*Working data*:
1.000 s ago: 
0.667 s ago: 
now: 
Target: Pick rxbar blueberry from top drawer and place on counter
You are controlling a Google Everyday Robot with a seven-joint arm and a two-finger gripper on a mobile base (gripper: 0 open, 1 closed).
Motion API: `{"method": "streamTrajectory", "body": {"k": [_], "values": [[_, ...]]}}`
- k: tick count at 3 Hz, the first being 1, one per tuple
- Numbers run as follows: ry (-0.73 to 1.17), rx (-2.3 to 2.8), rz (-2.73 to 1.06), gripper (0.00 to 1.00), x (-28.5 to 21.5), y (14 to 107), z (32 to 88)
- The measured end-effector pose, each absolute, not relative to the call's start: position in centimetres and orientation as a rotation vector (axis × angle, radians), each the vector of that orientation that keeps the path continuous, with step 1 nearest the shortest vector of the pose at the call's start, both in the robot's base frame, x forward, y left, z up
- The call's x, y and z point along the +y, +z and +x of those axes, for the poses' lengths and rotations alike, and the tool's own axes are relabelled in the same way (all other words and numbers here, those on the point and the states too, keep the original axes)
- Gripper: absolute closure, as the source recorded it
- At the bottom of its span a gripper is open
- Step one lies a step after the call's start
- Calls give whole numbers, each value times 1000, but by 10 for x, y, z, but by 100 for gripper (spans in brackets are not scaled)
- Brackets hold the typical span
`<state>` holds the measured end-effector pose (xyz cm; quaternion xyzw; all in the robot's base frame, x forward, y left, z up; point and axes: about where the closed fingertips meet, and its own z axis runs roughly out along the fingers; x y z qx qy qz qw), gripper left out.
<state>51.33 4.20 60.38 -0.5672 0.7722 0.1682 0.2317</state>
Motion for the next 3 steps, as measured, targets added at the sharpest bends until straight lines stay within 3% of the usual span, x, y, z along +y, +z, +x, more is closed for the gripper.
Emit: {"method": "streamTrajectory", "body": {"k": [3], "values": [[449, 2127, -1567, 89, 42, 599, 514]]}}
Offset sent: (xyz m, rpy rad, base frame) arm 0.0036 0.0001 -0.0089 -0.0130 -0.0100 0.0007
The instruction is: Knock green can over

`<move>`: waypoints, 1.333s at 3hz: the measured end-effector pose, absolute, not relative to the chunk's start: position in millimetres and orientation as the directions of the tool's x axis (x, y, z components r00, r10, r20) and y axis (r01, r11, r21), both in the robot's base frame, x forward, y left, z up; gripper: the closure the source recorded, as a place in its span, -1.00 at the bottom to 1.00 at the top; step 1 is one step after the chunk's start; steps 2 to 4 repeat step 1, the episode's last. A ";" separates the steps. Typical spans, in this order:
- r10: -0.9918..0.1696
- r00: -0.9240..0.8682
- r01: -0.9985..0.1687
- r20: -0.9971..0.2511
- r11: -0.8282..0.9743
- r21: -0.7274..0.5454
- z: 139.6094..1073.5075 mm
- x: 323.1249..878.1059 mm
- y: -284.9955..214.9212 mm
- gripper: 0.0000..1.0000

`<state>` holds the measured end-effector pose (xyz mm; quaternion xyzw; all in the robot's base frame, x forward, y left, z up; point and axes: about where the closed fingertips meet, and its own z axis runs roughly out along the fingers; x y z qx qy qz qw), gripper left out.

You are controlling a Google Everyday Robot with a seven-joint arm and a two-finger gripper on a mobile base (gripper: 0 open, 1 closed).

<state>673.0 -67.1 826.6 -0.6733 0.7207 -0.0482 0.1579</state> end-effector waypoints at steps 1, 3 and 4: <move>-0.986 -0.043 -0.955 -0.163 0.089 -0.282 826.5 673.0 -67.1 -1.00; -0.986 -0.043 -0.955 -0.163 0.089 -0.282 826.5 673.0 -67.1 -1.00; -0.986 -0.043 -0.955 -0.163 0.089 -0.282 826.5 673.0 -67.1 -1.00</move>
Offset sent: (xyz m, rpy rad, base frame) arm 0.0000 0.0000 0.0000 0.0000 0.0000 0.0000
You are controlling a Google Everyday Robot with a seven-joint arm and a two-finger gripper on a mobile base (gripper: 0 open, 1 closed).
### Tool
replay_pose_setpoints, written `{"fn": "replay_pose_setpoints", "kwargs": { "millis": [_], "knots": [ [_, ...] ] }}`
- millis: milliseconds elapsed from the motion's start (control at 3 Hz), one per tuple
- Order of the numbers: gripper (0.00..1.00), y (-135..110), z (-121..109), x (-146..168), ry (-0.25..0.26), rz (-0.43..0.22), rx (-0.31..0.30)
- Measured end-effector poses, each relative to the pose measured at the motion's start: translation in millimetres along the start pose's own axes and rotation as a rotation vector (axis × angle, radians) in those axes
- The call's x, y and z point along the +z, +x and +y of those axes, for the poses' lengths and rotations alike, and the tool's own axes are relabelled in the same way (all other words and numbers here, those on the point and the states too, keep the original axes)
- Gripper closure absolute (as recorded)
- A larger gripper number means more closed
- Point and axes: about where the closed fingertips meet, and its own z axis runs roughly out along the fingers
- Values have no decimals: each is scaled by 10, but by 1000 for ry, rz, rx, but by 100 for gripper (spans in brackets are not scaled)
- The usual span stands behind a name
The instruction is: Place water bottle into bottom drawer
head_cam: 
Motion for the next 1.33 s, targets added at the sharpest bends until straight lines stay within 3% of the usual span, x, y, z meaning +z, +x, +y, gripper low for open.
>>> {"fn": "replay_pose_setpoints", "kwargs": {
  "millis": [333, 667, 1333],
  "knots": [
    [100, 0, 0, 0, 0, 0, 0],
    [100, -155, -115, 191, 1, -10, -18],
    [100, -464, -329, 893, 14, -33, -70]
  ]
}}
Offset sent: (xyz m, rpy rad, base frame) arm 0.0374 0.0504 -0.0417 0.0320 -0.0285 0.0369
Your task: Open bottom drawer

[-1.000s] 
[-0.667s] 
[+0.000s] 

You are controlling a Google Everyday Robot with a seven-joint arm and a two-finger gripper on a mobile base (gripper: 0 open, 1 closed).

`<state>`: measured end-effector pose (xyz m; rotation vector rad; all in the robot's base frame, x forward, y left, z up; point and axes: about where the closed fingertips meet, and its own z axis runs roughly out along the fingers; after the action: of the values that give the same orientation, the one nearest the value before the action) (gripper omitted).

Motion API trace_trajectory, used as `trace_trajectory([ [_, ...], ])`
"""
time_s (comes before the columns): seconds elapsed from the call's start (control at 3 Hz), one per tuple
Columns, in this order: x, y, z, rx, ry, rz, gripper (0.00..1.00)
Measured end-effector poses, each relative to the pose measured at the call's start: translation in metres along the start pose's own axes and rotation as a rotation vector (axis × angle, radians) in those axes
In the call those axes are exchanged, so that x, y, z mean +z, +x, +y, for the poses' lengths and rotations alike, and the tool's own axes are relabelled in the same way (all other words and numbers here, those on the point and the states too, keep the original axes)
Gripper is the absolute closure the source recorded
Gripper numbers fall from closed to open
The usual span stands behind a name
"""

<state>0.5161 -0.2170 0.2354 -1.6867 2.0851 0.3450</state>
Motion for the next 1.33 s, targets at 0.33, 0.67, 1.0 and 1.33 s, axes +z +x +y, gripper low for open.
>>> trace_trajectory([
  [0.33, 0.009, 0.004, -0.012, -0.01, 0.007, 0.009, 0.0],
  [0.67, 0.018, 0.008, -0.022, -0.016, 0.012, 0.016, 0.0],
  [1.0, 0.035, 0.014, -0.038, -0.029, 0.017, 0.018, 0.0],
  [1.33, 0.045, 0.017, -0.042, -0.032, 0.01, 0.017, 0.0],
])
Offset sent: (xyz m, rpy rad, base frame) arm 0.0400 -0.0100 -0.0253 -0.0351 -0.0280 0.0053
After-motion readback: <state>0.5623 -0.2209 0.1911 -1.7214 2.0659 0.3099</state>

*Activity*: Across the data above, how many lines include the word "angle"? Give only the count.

*Finished task*: 3